When using typical insulation testers, however, there is a risk of getting an inaccurate measurement value. It is caused by measuring the object's having the PV module, which has the electrical potential. A typical insulation tester is designed to measure an object having no electrical potential. Depending on the state of the circuit, the generating PV may affect the measurement and give a result that is different from the actual value.
Cause of an error
Fig. 1 shows an example of measuring the insulation resistance between the positive electrode and earth while the negative electrode of the PV module has an earth fault. To measure the insulation resistance between the positive electrode and earth, connect the measuring ends of an insulation tester to the positive electrode and earth. In this instance, the negative electrode has an earth fault, meaning that the current generated by the PV modules forms a closed circuit that flows via the earth fault resistance and insulation tester, resulting in an error in measurement. A typical insulation tester outputs the negative test voltage. In this case, the measured current and the PV generated current have the same direction. Thus, the tester detects the higher resistance by adding the PV generated current, and the insulation resistance is displayed lower than the actual insulation resistance value.

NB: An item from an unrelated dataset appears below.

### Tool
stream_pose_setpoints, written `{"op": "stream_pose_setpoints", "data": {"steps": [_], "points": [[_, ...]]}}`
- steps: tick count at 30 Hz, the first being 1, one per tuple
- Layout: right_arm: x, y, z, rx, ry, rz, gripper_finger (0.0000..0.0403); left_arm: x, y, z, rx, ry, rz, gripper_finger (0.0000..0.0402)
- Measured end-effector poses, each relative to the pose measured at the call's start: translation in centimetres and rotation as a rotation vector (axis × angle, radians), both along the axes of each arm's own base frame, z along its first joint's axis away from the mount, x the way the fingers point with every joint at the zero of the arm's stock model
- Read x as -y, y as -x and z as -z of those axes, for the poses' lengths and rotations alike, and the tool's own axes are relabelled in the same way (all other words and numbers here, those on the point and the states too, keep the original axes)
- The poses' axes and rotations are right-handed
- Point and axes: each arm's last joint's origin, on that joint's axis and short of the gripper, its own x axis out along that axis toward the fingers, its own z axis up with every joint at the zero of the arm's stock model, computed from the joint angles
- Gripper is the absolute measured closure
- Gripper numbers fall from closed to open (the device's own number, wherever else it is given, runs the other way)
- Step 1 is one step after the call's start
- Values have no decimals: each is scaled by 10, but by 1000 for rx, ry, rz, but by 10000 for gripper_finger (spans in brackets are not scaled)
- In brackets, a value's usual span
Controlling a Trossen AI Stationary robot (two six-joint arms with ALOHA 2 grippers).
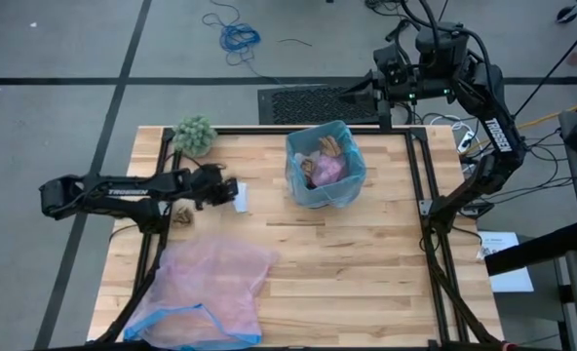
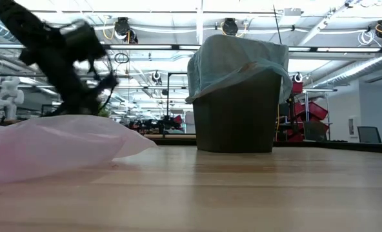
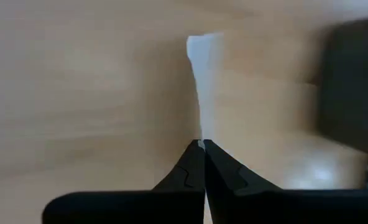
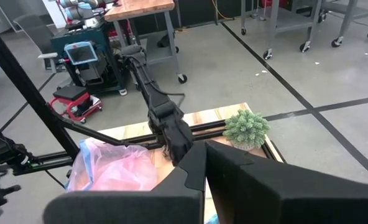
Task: Place trash/remove bag and relplace
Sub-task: Put the white paper into the trash bin
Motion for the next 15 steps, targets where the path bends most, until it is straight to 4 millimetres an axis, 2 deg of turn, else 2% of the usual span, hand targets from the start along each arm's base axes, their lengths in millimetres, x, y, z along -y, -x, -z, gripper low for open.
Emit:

Fig. 1: Example of an earth fault at the negative electrode
Fig. 2 shows an example of a negative electrode-earth measurement where the positive electrode has an earth fault. In this case, the direction of the measured current and PV generated current becomes the opposite. As a result, the insulation resistance is displayed higher than the actual value by detecting the lower current. Even if an earth fault exists, the insulation resistance might be shown as "infinity" in the worst-case scenario.

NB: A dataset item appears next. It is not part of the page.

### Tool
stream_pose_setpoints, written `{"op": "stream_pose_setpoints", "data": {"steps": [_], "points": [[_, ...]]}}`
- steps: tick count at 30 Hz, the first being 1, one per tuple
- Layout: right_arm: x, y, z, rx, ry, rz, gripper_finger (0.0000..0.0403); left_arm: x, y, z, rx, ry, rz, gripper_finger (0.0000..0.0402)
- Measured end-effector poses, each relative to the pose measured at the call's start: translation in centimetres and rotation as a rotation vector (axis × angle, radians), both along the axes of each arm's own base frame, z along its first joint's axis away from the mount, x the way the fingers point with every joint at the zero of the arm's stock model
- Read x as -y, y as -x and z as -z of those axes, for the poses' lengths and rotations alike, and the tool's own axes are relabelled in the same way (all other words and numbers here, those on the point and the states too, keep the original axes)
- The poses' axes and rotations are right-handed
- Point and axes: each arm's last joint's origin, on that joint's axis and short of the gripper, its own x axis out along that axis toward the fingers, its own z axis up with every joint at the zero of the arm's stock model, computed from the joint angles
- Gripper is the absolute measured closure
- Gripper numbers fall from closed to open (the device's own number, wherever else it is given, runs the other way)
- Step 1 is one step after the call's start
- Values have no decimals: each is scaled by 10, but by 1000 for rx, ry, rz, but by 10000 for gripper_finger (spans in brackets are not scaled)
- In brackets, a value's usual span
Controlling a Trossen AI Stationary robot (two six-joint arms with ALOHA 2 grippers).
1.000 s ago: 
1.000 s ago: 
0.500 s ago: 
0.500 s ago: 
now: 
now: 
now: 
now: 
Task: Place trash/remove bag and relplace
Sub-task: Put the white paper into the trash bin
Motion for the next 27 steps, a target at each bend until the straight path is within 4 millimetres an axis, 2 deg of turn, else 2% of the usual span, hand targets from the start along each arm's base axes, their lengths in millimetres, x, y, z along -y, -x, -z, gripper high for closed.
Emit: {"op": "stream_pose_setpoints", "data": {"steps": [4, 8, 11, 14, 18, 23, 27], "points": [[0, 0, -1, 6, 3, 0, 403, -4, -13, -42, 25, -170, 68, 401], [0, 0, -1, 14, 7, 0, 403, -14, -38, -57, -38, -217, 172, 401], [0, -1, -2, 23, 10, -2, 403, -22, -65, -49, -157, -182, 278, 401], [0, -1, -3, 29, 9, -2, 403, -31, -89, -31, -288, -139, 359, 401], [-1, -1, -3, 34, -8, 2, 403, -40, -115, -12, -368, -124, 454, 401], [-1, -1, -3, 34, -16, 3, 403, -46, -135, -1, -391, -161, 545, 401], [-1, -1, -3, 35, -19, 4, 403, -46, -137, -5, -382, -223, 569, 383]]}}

Fig. 2: Example of an earth fault at the postive electrode
These phenomena occur when an insulation tester is connected to form a closed circuit through which the generated current flows. Fig. 3 shows an example of the situation when the standard insulation tester can perform the measurement accurately. In both examples, there is no closed loop to flow the PV generated current. Therefore, the PV generated current does not flow to the tester and does not affect the measurement even if there is an earth fault. Of course, accurate measurement is possible when there is no earth fault.
Fig. 3 No closed loop to flow the PV generated current
For safer and more accurate measurements
To safely measure the insulation resistance of PV modules, it is recommended to conduct the measurement with a method that does not involve a short circuit. Also it is important to use a insulation meter that can measure accurately even when the current from the PV modules flows through a closed loop.
In addition to a normal insulation resistance measurement mode, the Hioki IR4053 also has a mode for measuring PV insulation resistance. It is designed to eliminate the effect of the current generated by the PV module. Therefore, accurate values can be measured even when there is an earth fault in the solar string. The IR4053 has several useful features that facilitate a thorough PV system inspection.
- Perform the insulation measurement in PV mode in just 4 seconds.
- Equipped with an open-circuit voltage measurement function and a polarity determination function. These are useful for polarity testing during PV system installation.
- A PASS/FAIL measurement can be easily judged visually with a comparator function.
Note that in the IEC62446-1 standard, the negative electrode to earth is measured first. However, when measuring insulation with the IR4053, the positive electrode to earth is measured first because the IR4053 outputs a negative test voltage.
Conclusion
As crucial as it is to ensure the solar PV system's safety, it is equally vital to ensure the safety of the person performing the measurements. Therefore, it is better to use an insulation tester equipped with PV mode.